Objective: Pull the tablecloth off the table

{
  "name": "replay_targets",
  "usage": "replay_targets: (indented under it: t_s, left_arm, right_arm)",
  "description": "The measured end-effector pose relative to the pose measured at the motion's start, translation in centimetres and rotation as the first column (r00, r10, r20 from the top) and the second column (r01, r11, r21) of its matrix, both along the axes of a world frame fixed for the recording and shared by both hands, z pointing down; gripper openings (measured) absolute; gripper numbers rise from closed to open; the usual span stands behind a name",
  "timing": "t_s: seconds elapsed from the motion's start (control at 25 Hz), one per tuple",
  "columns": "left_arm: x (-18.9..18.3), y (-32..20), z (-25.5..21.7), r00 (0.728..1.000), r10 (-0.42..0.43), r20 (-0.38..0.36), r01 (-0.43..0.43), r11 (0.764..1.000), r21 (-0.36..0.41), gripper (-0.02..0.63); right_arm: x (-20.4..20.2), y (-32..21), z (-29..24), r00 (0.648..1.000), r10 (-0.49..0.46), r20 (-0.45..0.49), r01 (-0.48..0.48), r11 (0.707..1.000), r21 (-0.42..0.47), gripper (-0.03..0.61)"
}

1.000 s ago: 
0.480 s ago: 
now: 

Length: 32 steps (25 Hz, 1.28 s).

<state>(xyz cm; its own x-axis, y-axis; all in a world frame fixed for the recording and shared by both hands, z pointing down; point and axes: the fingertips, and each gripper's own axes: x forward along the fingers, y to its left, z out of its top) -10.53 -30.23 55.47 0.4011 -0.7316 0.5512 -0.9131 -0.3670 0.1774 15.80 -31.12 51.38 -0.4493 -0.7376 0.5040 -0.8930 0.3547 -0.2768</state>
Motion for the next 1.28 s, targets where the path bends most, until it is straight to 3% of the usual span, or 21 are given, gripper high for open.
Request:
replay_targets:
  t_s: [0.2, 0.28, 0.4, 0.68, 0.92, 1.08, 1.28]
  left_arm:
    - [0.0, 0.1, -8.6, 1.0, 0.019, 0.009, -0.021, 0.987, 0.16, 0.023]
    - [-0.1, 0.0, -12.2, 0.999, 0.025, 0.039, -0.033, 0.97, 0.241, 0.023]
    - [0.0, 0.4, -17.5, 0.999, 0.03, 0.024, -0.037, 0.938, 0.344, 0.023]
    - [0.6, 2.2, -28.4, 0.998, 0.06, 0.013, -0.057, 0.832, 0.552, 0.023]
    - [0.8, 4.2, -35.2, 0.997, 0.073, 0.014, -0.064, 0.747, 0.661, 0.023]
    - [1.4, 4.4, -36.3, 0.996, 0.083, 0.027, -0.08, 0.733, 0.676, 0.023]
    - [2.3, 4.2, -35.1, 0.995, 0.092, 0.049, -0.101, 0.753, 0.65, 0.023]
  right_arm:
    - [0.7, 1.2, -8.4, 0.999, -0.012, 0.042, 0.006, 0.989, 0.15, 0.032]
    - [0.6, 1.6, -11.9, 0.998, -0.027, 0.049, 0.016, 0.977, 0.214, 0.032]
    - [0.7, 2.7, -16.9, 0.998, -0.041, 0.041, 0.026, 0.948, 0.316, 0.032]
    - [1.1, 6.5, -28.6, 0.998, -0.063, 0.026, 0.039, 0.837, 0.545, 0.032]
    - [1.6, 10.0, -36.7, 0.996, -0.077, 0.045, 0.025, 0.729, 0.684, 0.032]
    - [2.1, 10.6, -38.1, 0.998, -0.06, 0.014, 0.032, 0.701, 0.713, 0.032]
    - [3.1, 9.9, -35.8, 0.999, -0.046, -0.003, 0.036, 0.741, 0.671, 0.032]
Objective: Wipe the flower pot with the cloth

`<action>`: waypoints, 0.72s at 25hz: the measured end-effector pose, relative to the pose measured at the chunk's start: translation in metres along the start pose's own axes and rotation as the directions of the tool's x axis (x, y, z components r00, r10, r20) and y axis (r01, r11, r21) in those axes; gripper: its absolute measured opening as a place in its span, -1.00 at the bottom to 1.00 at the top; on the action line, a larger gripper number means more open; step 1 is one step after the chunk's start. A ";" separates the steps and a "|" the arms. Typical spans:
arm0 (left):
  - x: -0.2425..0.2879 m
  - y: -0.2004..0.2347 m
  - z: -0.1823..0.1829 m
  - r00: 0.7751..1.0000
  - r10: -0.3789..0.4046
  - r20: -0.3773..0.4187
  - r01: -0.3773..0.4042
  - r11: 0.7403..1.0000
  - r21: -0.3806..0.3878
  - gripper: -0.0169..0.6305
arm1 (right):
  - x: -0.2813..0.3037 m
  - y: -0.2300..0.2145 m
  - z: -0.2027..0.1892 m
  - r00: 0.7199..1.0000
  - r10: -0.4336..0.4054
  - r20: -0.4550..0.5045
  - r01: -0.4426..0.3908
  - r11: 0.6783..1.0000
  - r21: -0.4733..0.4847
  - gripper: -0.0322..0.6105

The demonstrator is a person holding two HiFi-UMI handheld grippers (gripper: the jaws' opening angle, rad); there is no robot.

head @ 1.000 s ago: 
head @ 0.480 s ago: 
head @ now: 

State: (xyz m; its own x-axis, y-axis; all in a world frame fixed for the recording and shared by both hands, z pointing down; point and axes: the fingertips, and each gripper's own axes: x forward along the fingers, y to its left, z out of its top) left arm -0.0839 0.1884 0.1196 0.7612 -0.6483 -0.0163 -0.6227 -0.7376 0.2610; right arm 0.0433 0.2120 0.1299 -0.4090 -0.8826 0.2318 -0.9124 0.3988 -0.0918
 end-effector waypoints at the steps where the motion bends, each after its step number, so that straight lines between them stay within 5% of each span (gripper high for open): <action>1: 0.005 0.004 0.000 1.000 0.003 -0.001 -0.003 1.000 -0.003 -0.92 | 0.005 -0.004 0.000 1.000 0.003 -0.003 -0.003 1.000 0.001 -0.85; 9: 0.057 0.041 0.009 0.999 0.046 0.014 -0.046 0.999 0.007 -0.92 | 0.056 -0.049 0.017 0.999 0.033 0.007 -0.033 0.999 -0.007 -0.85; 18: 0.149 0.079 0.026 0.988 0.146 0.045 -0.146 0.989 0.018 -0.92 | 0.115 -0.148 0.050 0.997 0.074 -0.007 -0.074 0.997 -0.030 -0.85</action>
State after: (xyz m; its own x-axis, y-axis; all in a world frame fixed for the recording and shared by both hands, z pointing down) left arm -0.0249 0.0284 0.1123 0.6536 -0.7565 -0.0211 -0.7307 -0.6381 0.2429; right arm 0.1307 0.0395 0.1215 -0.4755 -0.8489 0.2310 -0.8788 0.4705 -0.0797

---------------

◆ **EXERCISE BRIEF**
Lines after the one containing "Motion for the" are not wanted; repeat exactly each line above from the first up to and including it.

◆ **RESULT OF THIS TASK**
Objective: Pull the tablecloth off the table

{
  "name": "replay_targets",
  "usage": "replay_targets: (indented under it: t_s, left_arm, right_arm)",
  "description": "The measured end-effector pose relative to the pose measured at the motion's start, translation in centimetres and rotation as the first column (r00, r10, r20 from the top) and the second column (r01, r11, r21) of its matrix, both along the axes of a world frame fixed for the recording and shared by both hands, z pointing down; gripper openings (measured) absolute; gripper numbers rise from closed to open; the usual span stands behind a name",
  "timing": "t_s: seconds elapsed from the motion's start (control at 25 Hz), one per tuple",
  "columns": "left_arm: x (-18.9..18.3), y (-32..20), z (-25.5..21.7), r00 (0.728..1.000), r10 (-0.42..0.43), r20 (-0.38..0.36), r01 (-0.43..0.43), r11 (0.764..1.000), r21 (-0.36..0.41), gripper (-0.02..0.63); right_arm: x (-20.4..20.2), y (-32..21), z (-29..24), r00 (0.648..1.000), r10 (-0.49..0.46), r20 (-0.45..0.49), r01 (-0.48..0.48), r11 (0.707..1.000), r21 (-0.42..0.47), gripper (-0.03..0.61)"
}

1.000 s ago: 
0.480 s ago: 
now: 

Length: 32 steps (25 Hz, 1.28 s).

<state>(xyz cm; its own x-axis, y-axis; all in a world frame fixed for the recording and shared by both hands, z pointing down; point and axes: the fingertips, and each gripper's own axes: x forward along the fingers, y to its left, z out of its top) -10.53 -30.23 55.47 0.4011 -0.7316 0.5512 -0.9131 -0.3670 0.1774 15.80 -31.12 51.38 -0.4493 -0.7376 0.5040 -0.8930 0.3547 -0.2768</state>
Motion for the next 1.28 s, targets where the path bends most, until it is straight to 3% of the usual span, or 21 are given, gripper high for open.

That was the complete answer.